ASSIGNED TASK
Copy every line that holds the string "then" from the data below.
DATA SECTION START
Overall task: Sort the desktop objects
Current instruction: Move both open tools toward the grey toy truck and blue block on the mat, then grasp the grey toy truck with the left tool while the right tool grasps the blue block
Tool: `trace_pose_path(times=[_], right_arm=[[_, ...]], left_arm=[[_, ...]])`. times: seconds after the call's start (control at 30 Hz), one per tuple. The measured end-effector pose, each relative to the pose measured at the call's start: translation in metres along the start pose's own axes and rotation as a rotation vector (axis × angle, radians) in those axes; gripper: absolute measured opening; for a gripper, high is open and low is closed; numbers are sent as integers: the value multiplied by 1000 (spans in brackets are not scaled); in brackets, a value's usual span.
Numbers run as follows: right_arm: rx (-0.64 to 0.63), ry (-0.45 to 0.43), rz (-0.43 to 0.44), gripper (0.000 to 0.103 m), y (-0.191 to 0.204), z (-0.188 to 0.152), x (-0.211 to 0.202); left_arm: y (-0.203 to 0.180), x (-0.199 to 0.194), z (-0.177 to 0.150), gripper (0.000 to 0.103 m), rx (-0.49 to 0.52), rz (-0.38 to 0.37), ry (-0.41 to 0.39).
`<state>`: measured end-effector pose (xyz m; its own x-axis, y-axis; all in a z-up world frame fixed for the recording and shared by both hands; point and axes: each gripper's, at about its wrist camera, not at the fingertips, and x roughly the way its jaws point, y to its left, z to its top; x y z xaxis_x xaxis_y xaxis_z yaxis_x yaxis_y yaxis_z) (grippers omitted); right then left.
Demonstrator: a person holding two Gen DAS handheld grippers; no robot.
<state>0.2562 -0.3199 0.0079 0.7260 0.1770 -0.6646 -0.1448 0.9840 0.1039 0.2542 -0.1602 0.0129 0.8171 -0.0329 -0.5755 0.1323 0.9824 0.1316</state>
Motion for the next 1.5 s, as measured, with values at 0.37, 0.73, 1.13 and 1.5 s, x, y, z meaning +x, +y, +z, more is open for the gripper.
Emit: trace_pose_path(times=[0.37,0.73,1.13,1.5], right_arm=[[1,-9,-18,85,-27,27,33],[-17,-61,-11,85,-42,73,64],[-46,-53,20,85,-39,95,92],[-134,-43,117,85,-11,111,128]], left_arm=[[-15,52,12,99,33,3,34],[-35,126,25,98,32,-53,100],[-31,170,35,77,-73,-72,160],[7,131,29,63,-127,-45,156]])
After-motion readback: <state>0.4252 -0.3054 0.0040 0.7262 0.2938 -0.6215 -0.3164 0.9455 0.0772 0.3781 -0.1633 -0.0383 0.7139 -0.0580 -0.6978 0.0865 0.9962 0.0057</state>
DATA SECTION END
THE ANSWER
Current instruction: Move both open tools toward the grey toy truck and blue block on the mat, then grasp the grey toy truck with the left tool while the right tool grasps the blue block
`<state>`: measured end-effector pose (xyz m; its own x-axis, y-axis; all in a z-up world frame fixed for the recording and shared by both hands; point and axes: each gripper's, at about its wrist camera, not at the fingertips, and x roughly the way its jaws point, y to its left, z to its top; x y z xaxis_x xaxis_y xaxis_z yaxis_x yaxis_y yaxis_z) (grippers omitted); right then left.

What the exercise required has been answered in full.